* **PROBLEM**
What is the number of lines in the material below that include the word "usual"? Write that number and nothing more.

* **DATA FOR REVIEW**

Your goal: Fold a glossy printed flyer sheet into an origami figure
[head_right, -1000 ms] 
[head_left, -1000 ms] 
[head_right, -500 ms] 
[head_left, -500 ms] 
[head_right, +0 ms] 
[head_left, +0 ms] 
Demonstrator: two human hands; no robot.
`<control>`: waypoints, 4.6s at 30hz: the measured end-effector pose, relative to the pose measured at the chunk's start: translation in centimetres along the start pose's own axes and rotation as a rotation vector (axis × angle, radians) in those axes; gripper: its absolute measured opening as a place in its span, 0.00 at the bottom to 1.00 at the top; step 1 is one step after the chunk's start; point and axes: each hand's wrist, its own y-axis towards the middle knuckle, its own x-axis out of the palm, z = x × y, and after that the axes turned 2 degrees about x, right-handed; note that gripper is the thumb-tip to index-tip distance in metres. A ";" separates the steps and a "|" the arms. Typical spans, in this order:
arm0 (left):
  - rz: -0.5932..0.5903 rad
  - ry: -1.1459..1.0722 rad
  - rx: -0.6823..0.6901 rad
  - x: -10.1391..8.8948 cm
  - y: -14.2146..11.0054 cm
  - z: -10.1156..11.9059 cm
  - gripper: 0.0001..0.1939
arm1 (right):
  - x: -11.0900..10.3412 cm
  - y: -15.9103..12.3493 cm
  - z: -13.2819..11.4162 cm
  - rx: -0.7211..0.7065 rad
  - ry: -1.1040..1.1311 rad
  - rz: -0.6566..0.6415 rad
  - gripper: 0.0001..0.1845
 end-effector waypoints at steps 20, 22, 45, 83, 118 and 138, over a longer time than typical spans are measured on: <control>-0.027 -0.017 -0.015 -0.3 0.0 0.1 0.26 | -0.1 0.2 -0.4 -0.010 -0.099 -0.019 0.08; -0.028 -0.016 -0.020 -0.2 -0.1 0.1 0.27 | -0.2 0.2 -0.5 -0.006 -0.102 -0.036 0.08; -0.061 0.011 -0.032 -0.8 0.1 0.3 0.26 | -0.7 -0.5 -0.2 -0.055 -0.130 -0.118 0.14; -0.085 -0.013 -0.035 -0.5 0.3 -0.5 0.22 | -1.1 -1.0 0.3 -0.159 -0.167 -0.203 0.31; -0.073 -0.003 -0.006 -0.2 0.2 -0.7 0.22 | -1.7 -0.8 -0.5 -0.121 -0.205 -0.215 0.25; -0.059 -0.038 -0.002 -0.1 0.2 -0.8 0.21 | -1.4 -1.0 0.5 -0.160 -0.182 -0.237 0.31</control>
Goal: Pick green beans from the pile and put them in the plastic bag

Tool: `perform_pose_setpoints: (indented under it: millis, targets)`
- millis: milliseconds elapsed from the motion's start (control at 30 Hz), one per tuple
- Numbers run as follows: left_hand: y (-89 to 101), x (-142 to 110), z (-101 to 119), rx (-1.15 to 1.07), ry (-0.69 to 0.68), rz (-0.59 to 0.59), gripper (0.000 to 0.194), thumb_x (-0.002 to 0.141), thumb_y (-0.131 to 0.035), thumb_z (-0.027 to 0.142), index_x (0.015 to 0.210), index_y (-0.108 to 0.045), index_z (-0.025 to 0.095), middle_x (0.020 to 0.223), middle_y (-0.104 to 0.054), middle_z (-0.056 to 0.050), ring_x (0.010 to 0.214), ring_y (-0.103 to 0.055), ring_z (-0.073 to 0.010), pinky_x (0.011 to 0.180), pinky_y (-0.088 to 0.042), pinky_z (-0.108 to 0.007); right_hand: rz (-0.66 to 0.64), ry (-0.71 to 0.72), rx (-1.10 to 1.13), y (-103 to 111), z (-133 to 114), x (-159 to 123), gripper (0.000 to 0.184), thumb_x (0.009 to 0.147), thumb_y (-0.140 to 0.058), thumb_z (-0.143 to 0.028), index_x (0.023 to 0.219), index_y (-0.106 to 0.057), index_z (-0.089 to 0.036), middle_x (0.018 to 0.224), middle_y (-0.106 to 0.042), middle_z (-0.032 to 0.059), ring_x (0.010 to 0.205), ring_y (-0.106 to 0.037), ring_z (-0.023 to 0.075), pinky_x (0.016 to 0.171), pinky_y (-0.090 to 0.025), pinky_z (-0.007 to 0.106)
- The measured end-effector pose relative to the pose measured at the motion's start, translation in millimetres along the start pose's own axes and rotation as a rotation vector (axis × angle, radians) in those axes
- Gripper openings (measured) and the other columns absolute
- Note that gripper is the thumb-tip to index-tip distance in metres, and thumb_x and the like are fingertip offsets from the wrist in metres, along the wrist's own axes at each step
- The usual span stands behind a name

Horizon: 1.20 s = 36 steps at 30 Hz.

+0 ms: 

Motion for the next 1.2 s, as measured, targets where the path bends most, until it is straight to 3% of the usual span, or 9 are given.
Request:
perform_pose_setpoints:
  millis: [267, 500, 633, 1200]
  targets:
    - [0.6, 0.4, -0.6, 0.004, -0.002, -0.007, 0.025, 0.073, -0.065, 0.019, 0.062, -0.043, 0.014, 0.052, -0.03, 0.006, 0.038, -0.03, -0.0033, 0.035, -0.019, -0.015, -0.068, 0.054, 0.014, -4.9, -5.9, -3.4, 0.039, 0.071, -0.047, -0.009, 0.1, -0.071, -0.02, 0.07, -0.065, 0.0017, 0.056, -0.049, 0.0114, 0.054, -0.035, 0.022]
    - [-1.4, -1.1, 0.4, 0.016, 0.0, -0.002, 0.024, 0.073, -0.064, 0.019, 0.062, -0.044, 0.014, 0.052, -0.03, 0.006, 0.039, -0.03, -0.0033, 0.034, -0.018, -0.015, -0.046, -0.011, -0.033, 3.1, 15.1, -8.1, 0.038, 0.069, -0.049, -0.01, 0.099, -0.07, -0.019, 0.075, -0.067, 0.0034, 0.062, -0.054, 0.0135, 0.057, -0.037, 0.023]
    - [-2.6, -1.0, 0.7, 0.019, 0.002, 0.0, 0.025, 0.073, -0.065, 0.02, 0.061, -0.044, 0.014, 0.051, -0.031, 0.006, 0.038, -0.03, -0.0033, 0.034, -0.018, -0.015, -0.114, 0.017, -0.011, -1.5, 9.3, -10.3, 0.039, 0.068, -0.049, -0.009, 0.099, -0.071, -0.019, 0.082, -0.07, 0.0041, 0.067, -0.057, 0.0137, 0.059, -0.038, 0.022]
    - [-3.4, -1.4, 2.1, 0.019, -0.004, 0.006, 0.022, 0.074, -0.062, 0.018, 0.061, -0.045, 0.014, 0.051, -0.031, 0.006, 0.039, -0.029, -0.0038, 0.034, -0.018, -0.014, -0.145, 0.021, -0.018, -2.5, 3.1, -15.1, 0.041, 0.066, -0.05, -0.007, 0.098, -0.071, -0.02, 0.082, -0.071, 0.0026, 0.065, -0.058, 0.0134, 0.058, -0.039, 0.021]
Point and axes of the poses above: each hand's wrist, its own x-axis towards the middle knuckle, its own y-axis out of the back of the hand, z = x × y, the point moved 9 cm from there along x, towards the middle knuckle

* **TASK RESPONSE**
2